Kıymetli FM haber takipçileri, Türkiye Hatibini Seçiyor yarışmaları, Emri Bil Maruf çalışmaları derken bir süre yazılarımıza ara verdik, lakin bu bahsettiğimiz süreçlerden başarıyla çıkmanın, zorlu maratonu başarıyla tamamlamanın gururu ve mutluluğu ile yeniden sizlerle buluşuyoruz, Elhamdülillah.
Evet, bu yıl boyu Türkiye genelinde organize etmiş olduğumuz Türkiye hatibini seçiyor yarışmalarının bütün etapları tamamlanarak tüm heyecanımızla final için gün saymaya başladık,
Büyük finalimiz 06 Temmuz 2013 tarihinde İstanbul Sinan Erdem spor salonunda gerçekleşecek inşallah. Bu vesile ile tüm halkımızı büyük heyecana davet ediyoruz.
İkinci husus ise yazımızın başlığında da gördüğünüz gibi kutsal yolculuk,
Kutsal bir yolculuğa çıktık ve başarıyla döndük hamdolsun.
Kutsal yolculuk deyince hemen aklımıza ilk olarak hac yahut umre için gidilen kutsal topraklar yani Mekke-i mükerreme ve Medine-i münevvere şehirleri gelir biliyorum.
Lakin bizim bu kutsal yolculuğumuz biraz farklı bir kutsal yolculuktu, sadece hicaza değil tüm türkiyede ve dünyanın dört bir yanına, evet evet tam 40 ülkesine gidilen bir kutsal yolculuktu…

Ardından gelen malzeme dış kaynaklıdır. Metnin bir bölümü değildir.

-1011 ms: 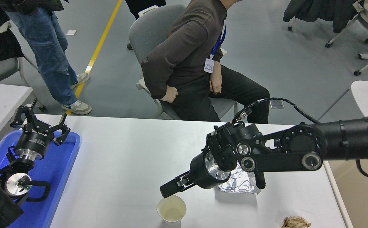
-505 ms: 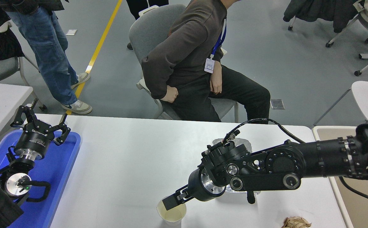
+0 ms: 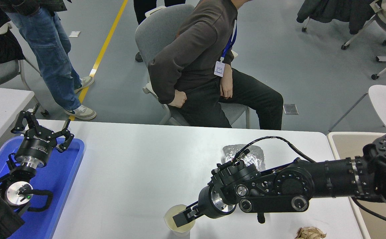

Allah’ımızın Kur’an-ı Kerimde âli İmran suresinde, tevbe suresinde hud suresinde emretmiş olduğu Emri Bil Maruf Nehy Anil Münker çalışması için çıkılmış kutsal bir yolculuktu.
Allah’ımızın (c.c.) emri idi, Peygamber (s.a.v.) vazifesiydi, bu yüzden son derece kutsal ve kutlu bir yolculuktu. 120 grup, 500 kusur kişi ile çıkılan peygamberi vazifede elbette çok hassas olunmalıydı.
Büyüklerimiz hocalarımız bunun inceliğini, davet edelim derken nefret ettirmemeyi, hassas davranmayı, kılı kırk yararak insanları İslam’a ve İslam’ın emirlerine davet etmeyi, Hz. Peygamber (s.a.v.)’in metodunu bize çok iyi öğretmişlerdi. (Allah onlardan razı olsun)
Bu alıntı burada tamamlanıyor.